With these limitations noted, this study adds to the paucity of knowledge on HRQOL in the context of adult children’s migration in Nepal. HRQOL has been used as one of the benchmarks to evaluate health objectives set in national programs (e.g., Healthy People 2000, 2010, and 2020 in the US; Centers for Disease Control and Prevention, 2018). However, this concept is underemphasized in Nepal. In the absence of large nationwide studies on aging, our study supplements the two previous studies conducted in the capital city of Kathmandu (Dev et al., 2014; Ghimire, Baral et al., 2018),  providing baseline information on the HRQOL of older Nepali adults. Our study also addresses a previous review conducted for the Government of Nepal that emphasized a lack of studies on HRQOL of older Nepali adults and recommended research to fill the gaps in knowledge (Geriatric Center Nepal, 2010).

Conclusion

Migration and population aging are two concurrent issues in Nepal.
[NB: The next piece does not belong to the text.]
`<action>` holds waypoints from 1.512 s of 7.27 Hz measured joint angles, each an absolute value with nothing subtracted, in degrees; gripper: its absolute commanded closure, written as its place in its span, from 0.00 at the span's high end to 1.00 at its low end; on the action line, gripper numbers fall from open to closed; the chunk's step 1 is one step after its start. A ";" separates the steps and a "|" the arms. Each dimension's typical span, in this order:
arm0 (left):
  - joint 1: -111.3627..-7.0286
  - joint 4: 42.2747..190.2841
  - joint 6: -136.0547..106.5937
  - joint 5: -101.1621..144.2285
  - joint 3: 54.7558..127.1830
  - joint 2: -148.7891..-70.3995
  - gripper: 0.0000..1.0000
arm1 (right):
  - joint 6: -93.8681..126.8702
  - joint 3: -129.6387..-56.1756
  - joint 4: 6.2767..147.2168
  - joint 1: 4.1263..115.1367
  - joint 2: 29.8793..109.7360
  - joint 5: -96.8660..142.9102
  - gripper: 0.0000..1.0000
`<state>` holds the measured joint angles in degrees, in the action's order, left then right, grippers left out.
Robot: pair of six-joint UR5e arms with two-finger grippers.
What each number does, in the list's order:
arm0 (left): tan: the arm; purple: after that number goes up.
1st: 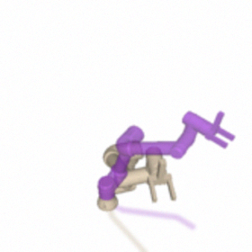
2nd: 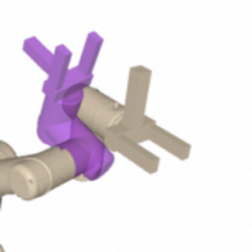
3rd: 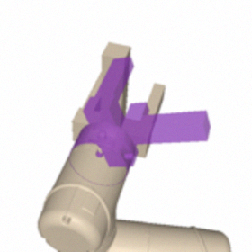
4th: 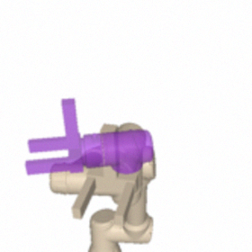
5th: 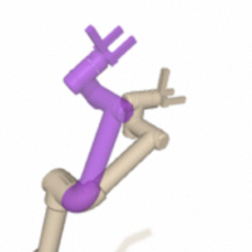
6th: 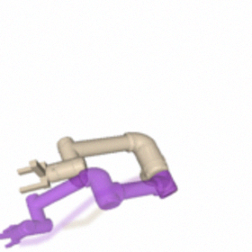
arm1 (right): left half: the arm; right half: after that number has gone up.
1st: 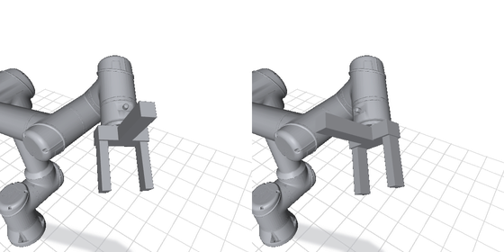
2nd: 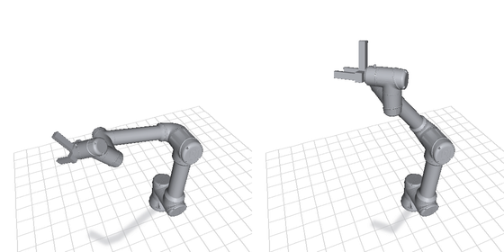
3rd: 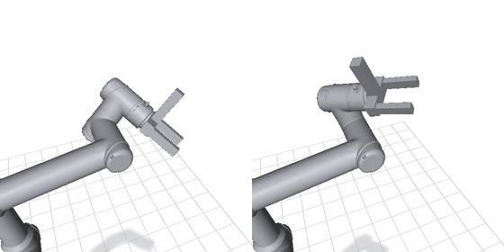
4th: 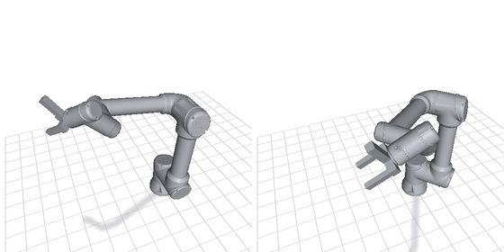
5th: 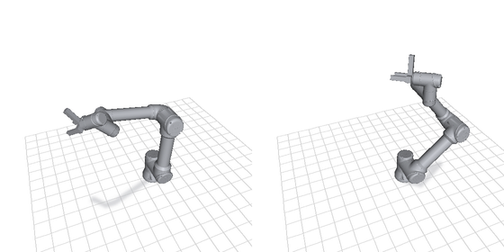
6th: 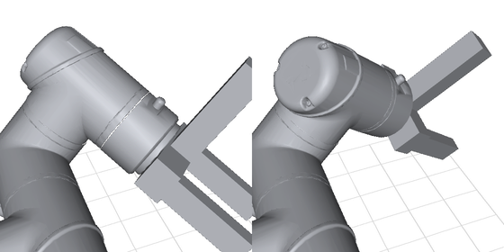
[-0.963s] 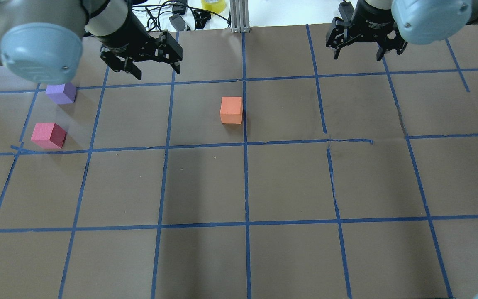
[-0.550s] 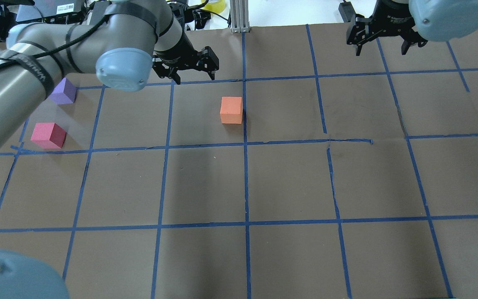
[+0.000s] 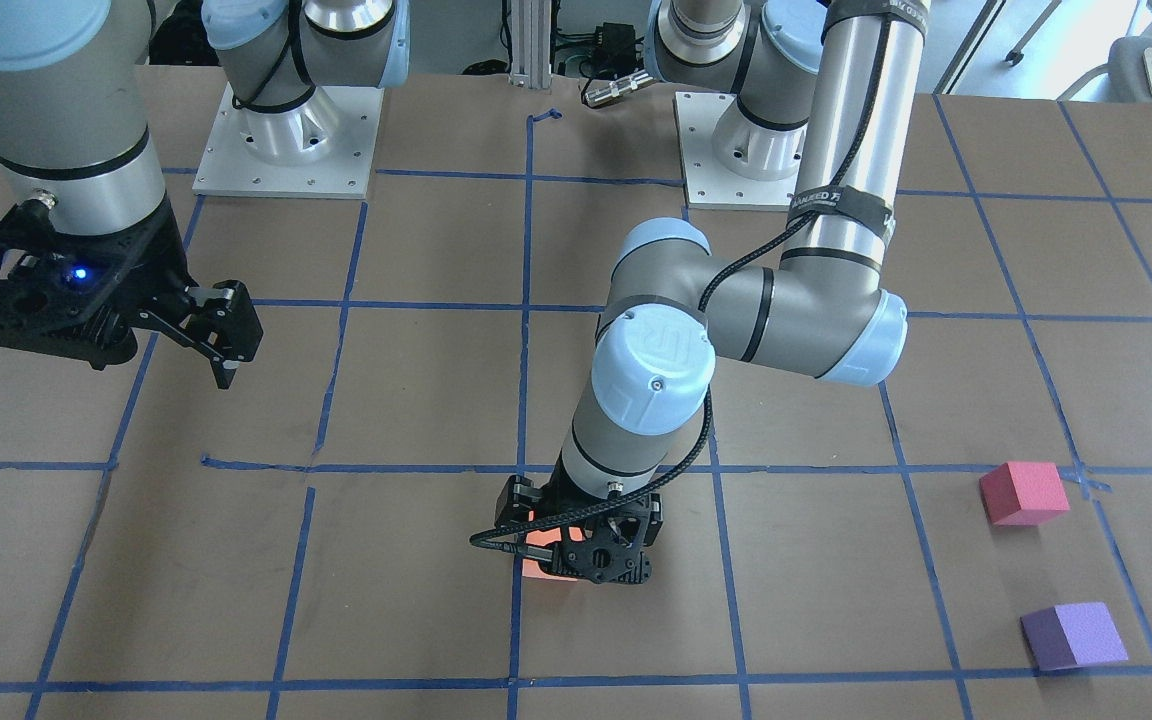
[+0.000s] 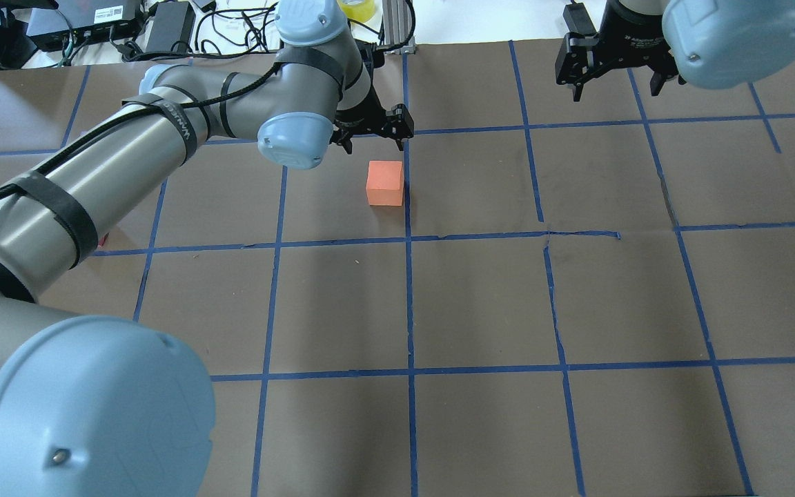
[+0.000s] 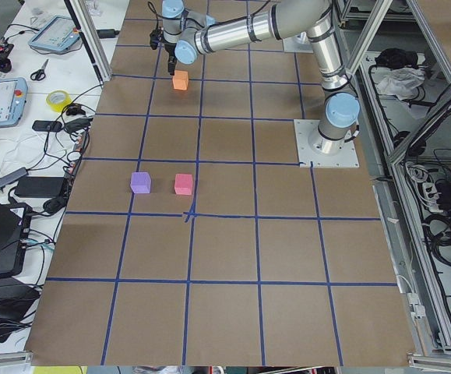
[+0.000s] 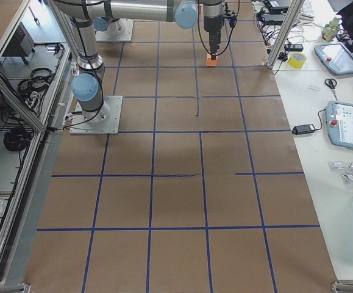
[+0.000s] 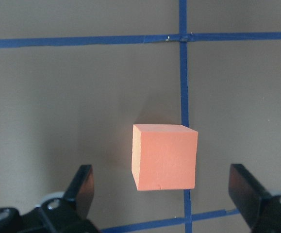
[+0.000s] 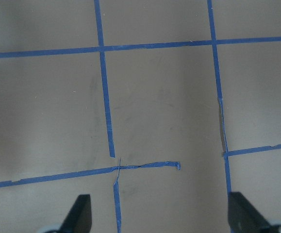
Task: Arrange blocks in a line
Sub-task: 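Move the left gripper to the orange cube and grasp it, then carry the orange cube with the left gripper toward the purple block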
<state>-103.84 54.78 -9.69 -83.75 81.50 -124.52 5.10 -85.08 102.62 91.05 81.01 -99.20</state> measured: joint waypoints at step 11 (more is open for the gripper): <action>-104.98 54.31 -9.26 -93.98 81.41 -125.80 0.00 | 5.19 -85.61 102.64 91.14 80.92 -99.44 1.00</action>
We found suboptimal HRQOL in our sample of older Nepali adults and that lower mental HRQOL is associated with adult children’s migration. Research investigating the mechanisms by which adult children’s migration may exert its effect as well as potential modifying factors is needed to determine how to minimize the mental health effects of out-migration on older adults. The influence of cohabitating children and wider social networks are potentially promising places to start.